• _Your goal_
Leave out the pictures and restate the rest of the data exactly.

• _Provided material_
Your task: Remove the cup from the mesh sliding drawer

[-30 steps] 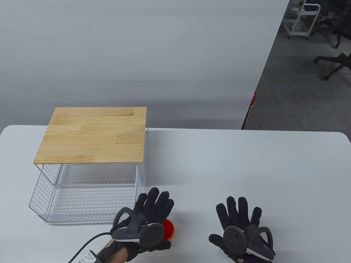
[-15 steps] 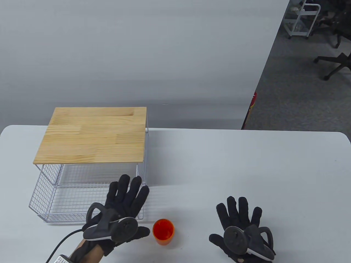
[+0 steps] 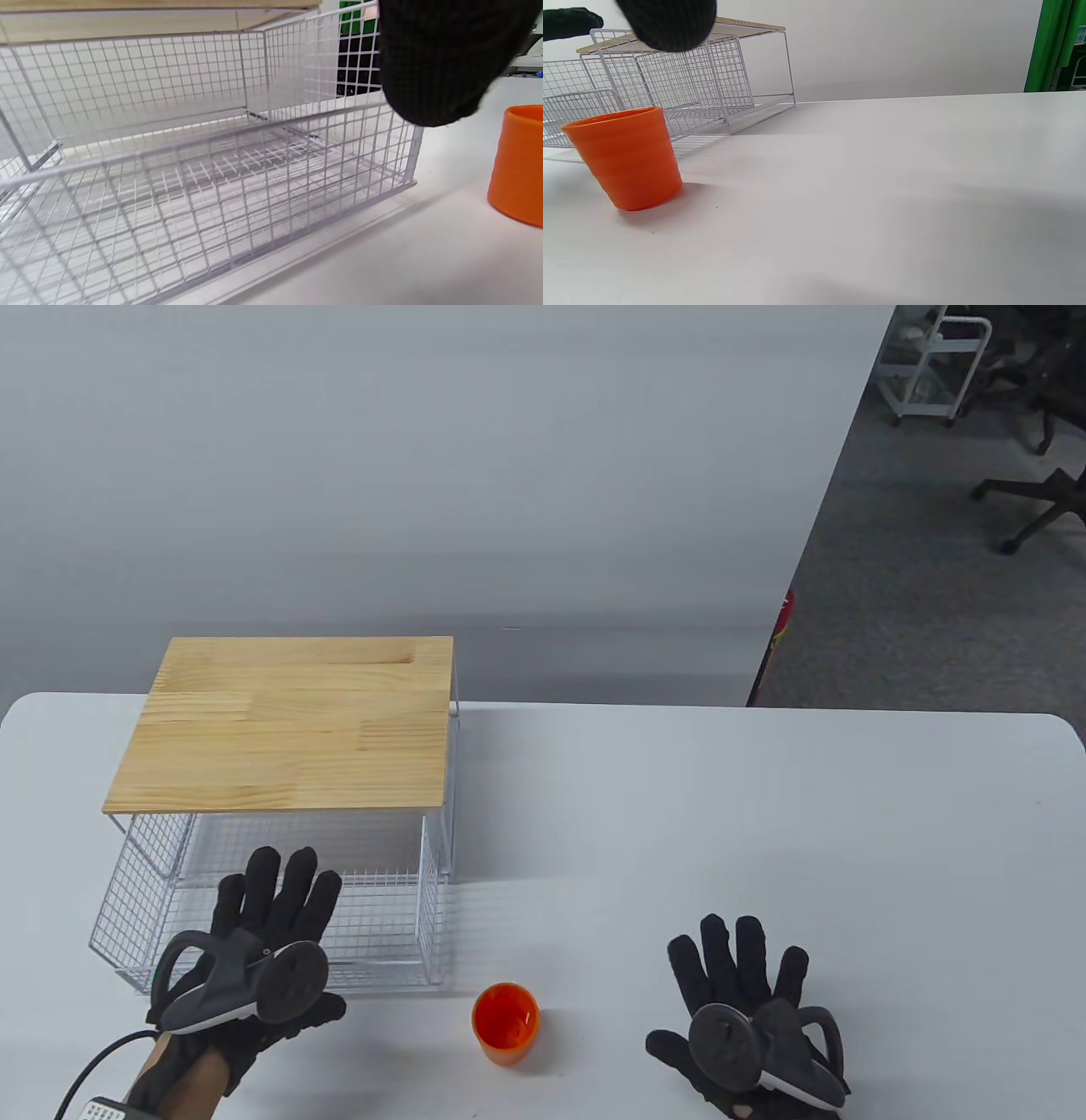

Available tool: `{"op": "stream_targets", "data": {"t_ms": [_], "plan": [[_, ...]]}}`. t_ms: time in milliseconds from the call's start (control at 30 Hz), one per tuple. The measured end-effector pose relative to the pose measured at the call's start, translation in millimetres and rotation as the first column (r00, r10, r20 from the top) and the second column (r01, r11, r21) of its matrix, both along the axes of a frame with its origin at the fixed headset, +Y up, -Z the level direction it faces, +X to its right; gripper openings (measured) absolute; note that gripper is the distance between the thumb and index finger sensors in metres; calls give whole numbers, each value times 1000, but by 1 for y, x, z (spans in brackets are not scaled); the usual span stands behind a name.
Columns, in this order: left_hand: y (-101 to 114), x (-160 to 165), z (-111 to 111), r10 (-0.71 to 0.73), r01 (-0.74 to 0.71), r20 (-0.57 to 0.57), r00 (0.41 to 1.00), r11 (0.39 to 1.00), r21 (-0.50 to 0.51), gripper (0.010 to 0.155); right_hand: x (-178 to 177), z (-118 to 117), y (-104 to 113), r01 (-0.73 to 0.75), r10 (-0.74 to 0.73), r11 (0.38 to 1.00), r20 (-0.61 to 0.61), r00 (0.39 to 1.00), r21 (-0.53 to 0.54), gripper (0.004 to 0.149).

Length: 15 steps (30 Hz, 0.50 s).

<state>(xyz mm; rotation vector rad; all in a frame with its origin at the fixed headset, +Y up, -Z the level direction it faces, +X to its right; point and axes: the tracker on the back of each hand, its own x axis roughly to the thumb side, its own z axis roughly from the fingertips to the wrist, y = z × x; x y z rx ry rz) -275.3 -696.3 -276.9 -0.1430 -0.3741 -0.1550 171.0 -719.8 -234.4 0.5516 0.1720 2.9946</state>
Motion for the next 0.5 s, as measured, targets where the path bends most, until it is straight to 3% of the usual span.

• _Solved exercise_
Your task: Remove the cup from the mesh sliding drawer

[-30 steps] 
[-15 steps] 
[+0 steps] 

Available tool: `{"op": "stream_targets", "data": {"t_ms": [_], "plan": [[_, ...]]}}`. t_ms: time in milliseconds from the call's start (control at 30 Hz), one per tuple. The measured end-effector pose relative to the pose measured at the call's start, translation in millimetres and rotation as the first column (r00, r10, r20 from the top) and the second column (r01, r11, r21) of its matrix, both along the axes of a frame with its origin at the fixed headset, +Y up, -Z the level direction it faces, +X to its right; gripper openings (measured) absolute; note that gripper is the distance between the thumb and index finger sensors in metres; calls give whole numbers, each value times 1000, but by 1 for y, x, z (spans in brackets are not scaled); the usual span stands behind a name.
Columns, in this order: left_hand: y (-101 to 114), x (-160 to 165), z (-111 to 111), r10 (-0.71 to 0.73), r01 (-0.74 to 0.71), r20 (-0.57 to 0.57), r00 (0.41 to 1.00), r11 (0.39 to 1.00), r21 (-0.50 to 0.51), gripper (0.010 to 0.155); right_hand: x (-178 to 177), z (-118 to 117), y (-104 to 113), r01 (-0.73 to 0.75), r10 (-0.74 to 0.73), r11 (0.38 to 1.00), r20 (-0.61 to 0.61), r00 (0.39 to 1.00), r21 (-0.53 to 0.54), gripper (0.004 to 0.149).

Length: 15 steps (30 Hz, 0.50 s).

<state>(xyz mm; rotation vector rad; all in a frame with its origin at the fixed headset, +Y up, -Z the level direction it faces, +X to its right; point and axes: the tracker on the back of each hand, its own x axis roughly to the thumb side, its own z axis roughly from the fingertips to the wrist, y = z × x; x y z rx ry rz) -275.3 -696.3 -276.9 -0.1430 -0.3741 -0.1550 171.0 -719.8 -234.4 0.5516 0.1720 2.9946</state>
Motion for the next 0.5 s, as measured, targets where the path bends most, until it is straight to 3% of the usual span.

The work is done, and the output is complete.